One part of the entries below is wanted: the lines from the one containing "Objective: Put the" through the one containing "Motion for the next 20". Write those out exactly and nothing else.
------------------------------------------------------------------------
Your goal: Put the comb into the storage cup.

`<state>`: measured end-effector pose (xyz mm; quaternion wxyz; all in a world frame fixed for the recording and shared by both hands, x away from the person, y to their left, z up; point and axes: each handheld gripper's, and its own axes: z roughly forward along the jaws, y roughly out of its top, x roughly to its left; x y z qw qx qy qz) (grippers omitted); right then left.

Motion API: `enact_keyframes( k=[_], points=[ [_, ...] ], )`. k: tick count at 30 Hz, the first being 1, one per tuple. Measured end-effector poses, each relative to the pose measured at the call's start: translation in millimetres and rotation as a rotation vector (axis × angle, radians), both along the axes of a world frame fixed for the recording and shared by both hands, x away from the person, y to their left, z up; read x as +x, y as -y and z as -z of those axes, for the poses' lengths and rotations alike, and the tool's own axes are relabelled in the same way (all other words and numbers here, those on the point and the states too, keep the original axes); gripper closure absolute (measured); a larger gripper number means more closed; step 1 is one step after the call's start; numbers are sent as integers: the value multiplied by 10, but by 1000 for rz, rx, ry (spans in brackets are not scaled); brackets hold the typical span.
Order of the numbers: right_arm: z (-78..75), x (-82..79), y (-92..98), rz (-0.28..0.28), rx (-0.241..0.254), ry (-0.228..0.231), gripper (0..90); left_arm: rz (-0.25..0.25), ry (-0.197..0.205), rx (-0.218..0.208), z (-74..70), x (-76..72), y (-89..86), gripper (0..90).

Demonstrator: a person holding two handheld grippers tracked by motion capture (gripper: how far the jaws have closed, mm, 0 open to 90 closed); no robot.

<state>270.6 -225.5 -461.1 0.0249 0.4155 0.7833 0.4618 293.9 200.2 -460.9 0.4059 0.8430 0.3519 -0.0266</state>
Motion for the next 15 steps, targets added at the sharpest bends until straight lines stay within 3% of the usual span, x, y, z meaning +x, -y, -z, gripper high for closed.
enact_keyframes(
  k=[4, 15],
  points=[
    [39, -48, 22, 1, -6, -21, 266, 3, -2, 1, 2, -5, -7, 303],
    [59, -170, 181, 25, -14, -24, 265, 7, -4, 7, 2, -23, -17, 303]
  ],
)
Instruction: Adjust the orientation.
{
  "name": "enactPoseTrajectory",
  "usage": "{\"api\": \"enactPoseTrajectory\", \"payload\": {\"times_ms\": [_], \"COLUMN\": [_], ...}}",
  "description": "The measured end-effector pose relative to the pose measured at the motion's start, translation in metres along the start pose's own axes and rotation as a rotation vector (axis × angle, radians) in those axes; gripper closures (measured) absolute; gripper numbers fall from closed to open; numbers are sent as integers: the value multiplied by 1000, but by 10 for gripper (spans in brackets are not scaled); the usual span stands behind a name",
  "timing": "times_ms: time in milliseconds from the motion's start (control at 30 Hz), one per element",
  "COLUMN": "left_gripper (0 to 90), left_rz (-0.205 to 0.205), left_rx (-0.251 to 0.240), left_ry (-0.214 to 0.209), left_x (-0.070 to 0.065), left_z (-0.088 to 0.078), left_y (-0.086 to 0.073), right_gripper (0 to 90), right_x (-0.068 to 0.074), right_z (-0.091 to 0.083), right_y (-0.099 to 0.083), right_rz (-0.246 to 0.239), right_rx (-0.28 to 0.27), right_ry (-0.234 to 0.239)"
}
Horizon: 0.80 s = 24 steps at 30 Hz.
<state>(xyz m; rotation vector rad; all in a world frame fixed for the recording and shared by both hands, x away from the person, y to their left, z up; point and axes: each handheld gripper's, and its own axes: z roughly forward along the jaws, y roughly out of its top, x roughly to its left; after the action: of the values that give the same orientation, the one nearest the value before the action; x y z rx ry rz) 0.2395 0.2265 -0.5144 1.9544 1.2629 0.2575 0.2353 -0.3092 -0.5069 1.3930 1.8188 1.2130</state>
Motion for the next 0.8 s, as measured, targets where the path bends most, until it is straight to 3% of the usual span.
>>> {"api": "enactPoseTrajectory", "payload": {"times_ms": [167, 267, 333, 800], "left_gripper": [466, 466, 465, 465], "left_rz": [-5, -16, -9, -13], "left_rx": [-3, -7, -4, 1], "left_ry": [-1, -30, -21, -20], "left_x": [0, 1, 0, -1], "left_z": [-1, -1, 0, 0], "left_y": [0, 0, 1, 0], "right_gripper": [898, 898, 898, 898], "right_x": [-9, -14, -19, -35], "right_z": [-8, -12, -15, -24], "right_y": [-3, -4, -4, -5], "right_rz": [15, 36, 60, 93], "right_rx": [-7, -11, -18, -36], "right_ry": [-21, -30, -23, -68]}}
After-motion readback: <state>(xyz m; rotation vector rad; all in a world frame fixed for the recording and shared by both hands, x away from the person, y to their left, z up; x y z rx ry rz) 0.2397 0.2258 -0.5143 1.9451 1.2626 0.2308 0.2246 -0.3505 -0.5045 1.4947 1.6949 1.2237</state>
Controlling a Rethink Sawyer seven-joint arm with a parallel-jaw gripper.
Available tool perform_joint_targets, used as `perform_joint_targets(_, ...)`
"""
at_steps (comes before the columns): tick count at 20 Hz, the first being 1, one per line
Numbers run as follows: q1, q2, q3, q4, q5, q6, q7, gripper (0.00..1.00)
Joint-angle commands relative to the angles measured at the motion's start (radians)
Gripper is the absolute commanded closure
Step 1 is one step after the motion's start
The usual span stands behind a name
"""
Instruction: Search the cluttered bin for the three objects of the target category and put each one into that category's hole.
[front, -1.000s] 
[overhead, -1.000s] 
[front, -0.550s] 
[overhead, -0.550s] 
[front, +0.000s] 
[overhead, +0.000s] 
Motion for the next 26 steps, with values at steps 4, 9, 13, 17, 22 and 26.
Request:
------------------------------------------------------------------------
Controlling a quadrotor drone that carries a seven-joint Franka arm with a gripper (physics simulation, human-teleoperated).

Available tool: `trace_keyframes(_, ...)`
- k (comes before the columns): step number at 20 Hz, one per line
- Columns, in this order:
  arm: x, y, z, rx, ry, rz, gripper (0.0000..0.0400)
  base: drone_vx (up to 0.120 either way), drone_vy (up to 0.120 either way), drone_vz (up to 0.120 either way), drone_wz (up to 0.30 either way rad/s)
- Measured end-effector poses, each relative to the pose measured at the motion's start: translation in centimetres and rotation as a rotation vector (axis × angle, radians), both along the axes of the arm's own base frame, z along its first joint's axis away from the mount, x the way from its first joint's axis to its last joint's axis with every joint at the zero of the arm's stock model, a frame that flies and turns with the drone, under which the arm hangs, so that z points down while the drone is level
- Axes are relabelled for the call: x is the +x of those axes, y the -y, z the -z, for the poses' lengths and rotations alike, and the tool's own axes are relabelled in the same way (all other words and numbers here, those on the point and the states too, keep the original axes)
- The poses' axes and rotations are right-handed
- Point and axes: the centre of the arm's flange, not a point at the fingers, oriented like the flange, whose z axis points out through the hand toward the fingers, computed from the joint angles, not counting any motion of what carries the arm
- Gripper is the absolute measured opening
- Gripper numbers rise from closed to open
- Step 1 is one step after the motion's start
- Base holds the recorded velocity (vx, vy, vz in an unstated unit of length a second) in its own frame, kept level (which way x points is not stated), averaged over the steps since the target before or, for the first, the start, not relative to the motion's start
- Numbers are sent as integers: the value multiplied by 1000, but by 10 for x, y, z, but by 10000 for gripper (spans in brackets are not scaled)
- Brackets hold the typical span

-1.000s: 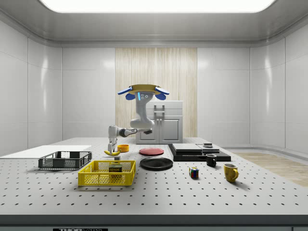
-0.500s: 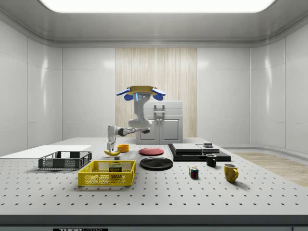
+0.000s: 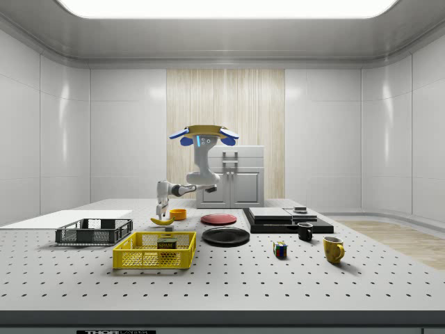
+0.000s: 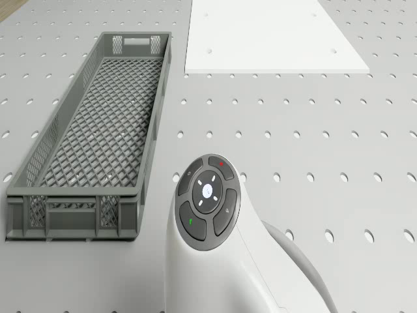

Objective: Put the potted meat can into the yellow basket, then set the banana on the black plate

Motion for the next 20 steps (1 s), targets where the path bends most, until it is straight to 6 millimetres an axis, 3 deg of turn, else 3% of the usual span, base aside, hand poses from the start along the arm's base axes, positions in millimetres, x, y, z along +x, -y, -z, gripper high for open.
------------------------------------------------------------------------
■ **Answer section**:
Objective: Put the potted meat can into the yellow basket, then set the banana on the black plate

Motion for the next 20 steps (1 s), targets where the path bends most, until it is straight to 6 millimetres an axis, 3 deg of turn, else 3% of the usual span, base aside, hand poses from the start along the arm's base axes, positions in millimetres, x, y, z along +x, -y, -z, gripper high for open.

This answer has been written out in full.